Work required: No line of the records may be dropped; print them all again exactly.

(Data records)
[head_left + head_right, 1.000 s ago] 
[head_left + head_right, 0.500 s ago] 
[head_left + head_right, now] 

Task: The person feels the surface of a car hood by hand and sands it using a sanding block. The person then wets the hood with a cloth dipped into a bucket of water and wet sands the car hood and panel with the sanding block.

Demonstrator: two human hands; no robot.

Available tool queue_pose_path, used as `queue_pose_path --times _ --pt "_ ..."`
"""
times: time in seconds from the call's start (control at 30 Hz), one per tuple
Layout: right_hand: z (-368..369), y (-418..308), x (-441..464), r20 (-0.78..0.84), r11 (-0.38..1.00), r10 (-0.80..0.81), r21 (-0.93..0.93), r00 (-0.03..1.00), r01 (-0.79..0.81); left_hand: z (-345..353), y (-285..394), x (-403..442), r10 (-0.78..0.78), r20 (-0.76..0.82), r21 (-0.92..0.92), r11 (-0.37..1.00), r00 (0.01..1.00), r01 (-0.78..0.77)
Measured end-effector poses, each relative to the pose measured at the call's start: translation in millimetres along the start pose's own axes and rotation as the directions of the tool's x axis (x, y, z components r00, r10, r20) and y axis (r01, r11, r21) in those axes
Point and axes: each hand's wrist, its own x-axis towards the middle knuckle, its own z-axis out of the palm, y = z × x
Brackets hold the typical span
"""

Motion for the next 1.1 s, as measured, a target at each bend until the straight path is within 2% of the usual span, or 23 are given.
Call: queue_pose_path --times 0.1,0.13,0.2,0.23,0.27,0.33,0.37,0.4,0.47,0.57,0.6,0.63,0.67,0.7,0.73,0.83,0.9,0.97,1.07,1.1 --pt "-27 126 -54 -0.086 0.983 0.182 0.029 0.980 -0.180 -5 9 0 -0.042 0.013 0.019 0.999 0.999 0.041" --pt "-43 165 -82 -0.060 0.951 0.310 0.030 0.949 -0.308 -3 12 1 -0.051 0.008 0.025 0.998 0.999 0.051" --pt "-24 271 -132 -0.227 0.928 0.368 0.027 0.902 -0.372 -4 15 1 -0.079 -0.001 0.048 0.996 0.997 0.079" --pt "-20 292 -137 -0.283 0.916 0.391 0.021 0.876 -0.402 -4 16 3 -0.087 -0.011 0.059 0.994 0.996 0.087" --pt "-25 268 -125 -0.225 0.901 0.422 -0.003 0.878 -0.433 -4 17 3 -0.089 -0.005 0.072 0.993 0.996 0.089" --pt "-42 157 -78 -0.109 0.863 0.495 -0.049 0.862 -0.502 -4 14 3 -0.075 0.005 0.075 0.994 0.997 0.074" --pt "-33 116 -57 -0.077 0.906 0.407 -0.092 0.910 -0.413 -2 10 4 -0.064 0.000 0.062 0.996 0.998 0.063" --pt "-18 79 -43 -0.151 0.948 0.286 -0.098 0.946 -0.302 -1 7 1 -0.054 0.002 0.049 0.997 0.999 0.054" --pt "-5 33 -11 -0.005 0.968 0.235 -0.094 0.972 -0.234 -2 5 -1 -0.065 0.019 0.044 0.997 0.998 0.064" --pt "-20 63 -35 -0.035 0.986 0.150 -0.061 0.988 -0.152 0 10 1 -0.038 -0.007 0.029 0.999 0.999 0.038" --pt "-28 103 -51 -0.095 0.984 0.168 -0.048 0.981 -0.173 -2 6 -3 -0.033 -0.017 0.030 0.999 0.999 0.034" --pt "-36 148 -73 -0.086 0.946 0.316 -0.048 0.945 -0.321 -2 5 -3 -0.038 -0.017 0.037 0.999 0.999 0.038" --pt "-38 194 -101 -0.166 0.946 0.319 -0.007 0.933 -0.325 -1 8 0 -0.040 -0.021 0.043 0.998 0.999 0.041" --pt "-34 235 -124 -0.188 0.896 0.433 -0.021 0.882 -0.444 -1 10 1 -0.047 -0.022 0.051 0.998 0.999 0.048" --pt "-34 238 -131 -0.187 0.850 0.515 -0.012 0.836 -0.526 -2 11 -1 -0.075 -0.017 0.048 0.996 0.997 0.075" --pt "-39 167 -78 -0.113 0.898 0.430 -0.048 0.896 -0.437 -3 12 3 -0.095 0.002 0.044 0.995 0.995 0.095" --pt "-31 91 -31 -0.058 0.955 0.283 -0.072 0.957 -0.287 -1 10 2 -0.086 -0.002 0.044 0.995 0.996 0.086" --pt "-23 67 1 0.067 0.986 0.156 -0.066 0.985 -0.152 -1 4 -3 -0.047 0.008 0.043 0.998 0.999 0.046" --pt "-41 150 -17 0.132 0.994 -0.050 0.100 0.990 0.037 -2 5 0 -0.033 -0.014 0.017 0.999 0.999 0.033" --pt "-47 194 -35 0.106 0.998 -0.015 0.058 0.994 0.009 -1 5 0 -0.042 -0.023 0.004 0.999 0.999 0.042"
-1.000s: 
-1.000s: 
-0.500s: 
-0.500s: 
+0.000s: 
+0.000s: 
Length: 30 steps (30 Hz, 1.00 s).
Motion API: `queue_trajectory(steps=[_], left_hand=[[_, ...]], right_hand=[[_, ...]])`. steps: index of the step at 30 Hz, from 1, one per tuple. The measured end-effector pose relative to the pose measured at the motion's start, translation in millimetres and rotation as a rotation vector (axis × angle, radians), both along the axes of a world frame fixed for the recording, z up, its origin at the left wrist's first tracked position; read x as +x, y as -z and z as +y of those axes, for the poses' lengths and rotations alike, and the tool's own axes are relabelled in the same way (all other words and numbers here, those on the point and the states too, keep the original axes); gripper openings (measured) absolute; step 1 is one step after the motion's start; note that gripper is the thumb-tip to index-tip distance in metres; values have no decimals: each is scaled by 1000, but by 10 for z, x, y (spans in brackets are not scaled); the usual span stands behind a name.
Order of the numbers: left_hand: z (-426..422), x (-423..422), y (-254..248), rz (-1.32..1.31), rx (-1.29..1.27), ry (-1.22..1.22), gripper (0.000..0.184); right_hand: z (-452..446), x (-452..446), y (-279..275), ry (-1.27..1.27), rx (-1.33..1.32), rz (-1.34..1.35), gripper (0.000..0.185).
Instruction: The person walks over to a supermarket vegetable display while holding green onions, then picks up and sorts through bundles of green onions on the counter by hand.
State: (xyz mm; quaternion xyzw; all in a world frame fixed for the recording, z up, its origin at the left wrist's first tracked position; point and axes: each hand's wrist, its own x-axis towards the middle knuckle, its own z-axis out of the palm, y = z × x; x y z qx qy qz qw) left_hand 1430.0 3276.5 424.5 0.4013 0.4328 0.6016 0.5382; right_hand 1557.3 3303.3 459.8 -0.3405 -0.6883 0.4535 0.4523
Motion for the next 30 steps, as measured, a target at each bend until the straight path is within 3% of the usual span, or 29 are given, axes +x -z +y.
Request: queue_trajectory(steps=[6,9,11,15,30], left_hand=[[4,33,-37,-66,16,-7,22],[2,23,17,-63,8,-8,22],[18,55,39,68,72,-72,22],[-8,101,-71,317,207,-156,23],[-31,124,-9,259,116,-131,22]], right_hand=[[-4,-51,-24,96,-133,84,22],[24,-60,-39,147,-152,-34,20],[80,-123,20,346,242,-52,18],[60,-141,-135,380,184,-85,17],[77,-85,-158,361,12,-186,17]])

Your solution:
[head_left + head_right, 1.000 s ago] 
[head_left + head_right, 0.500 s ago] 
[head_left + head_right, now] 

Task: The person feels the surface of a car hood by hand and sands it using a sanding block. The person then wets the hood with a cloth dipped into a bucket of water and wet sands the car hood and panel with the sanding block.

Demonstrator: two human hands; no robot.

Available tool queue_pose_path, used as `queue_pose_path --times _ --pt "_ ..."`
"""
times: time in seconds from the call's start (control at 30 Hz), one per tuple
Layout: right_hand: z (-368..369), y (-418..308), x (-441..464), r20 (-0.78..0.84), r11 (-0.38..1.00), r10 (-0.80..0.81), r21 (-0.93..0.93), r00 (-0.03..1.00), r01 (-0.79..0.81); left_hand: z (-345..353), y (-285..394), x (-403..442), r10 (-0.78..0.78), r20 (-0.76..0.82), r21 (-0.92..0.92), r11 (-0.37..1.00), r00 (0.01..1.00), r01 (-0.78..0.77)
Measured end-effector poses, each relative to the pose measured at the call's start: translation in millimetres along the start pose's own axes and rotation as the directions of the tool's x axis (x, y, z components r00, r10, r20) and y axis (r01, r11, r21) in those axes
Point and axes: each hand's wrist, its own x-axis towards the middle knuckle, its own z-axis out of the palm, y = z × x
Brackets hold the typical span
"""

Motion for the next 1.1 s, as measured, a target at each bend until the straight path is within 2% of the usual span, or 23 are given.
Call: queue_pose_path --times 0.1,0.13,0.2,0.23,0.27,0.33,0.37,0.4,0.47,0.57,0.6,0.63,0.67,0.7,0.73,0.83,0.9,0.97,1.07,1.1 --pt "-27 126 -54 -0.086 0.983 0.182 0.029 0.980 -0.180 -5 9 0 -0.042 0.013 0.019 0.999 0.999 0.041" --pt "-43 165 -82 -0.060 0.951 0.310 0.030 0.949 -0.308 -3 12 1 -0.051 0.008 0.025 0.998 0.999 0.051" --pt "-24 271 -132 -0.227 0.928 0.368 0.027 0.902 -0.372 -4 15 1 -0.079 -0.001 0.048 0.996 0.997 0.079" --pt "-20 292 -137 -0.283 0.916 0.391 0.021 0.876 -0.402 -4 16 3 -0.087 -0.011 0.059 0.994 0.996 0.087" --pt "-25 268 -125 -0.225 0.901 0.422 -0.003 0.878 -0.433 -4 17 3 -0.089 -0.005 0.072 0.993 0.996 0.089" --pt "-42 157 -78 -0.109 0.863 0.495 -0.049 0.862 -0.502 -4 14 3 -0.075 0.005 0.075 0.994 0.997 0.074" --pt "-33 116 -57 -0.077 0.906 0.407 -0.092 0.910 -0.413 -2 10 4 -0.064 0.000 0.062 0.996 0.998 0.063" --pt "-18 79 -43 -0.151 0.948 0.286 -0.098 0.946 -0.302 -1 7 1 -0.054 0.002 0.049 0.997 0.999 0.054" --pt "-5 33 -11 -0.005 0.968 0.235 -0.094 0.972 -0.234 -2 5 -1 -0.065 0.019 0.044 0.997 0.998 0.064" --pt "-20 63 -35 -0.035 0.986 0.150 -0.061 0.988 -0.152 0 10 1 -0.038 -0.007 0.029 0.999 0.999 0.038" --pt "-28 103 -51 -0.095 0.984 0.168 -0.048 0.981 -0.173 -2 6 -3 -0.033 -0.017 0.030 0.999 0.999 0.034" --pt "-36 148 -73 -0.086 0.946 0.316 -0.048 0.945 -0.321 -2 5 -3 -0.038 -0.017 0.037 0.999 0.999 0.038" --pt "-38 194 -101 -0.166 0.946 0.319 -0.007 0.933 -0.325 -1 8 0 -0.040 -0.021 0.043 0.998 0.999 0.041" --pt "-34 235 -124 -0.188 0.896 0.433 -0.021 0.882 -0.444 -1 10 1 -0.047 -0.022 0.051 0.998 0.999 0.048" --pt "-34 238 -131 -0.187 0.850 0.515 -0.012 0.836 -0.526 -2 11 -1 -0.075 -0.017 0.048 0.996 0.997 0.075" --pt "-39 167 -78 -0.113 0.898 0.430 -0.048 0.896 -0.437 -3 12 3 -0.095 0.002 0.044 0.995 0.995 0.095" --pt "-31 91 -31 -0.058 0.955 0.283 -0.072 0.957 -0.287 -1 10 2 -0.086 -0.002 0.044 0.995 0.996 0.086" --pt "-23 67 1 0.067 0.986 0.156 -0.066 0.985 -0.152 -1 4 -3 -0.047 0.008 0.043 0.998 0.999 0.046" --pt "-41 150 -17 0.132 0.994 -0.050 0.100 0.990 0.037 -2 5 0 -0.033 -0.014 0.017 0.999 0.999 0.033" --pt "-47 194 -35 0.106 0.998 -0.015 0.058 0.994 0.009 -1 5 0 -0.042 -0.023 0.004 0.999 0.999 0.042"
-1.000s: 
-1.000s: 
-0.500s: 
-0.500s: 
+0.000s: 
+0.000s: 
Length: 30 steps (30 Hz, 1.00 s).
Motion API: `queue_trajectory(steps=[_], left_hand=[[_, ...]], right_hand=[[_, ...]])`. steps: index of the step at 30 Hz, from 1, one per tuple. The measured end-effector pose relative to the pose measured at the motion's start, translation in millimetres and rotation as a rotation vector (axis × angle, radians), both along the axes of a world frame fixed for the recording, z up, its origin at the left wrist's first tracked position; read x as +x, y as -z and z as +y of those axes, for the poses' lengths and rotations alike, and the tool's own axes are relabelled in the same way (all other words and numbers here, those on the point and the states too, keep the original axes); gripper openings (measured) absolute; step 1 is one step after the motion's start; note that gripper is the thumb-tip to index-tip distance in metres; values have no decimals: each is scaled by 1000, but by 10 for z, x, y (spans in brackets are not scaled); the usual span stands behind a name.
Order of the numbers: left_hand: z (-426..422), x (-423..422), y (-254..248), rz (-1.32..1.31), rx (-1.29..1.27), ry (-1.22..1.22), gripper (0.000..0.184); right_hand: z (-452..446), x (-452..446), y (-279..275), ry (-1.27..1.27), rx (-1.33..1.32), rz (-1.34..1.35), gripper (0.000..0.185).
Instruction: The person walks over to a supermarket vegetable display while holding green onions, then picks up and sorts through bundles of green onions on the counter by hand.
State: (xyz mm; quaternion xyzw; all in a world frame fixed for the recording, z up, its origin at the left wrist's first tracked position; point and axes: each hand's wrist, its own x-axis towards the middle knuckle, its own z-axis out of the palm, y = z × x; x y z qx qy qz qw) left_hand 1430.0 3276.5 424.5 0.4013 0.4328 0.6016 0.5382; right_hand 1557.3 3303.3 459.8 -0.3405 -0.6883 0.4535 0.4523
Motion for the next 30 steps, as measured, a target at each bend until the straight path is within 3% of the usual span, or 29 are given, axes +x -z +y.
Request: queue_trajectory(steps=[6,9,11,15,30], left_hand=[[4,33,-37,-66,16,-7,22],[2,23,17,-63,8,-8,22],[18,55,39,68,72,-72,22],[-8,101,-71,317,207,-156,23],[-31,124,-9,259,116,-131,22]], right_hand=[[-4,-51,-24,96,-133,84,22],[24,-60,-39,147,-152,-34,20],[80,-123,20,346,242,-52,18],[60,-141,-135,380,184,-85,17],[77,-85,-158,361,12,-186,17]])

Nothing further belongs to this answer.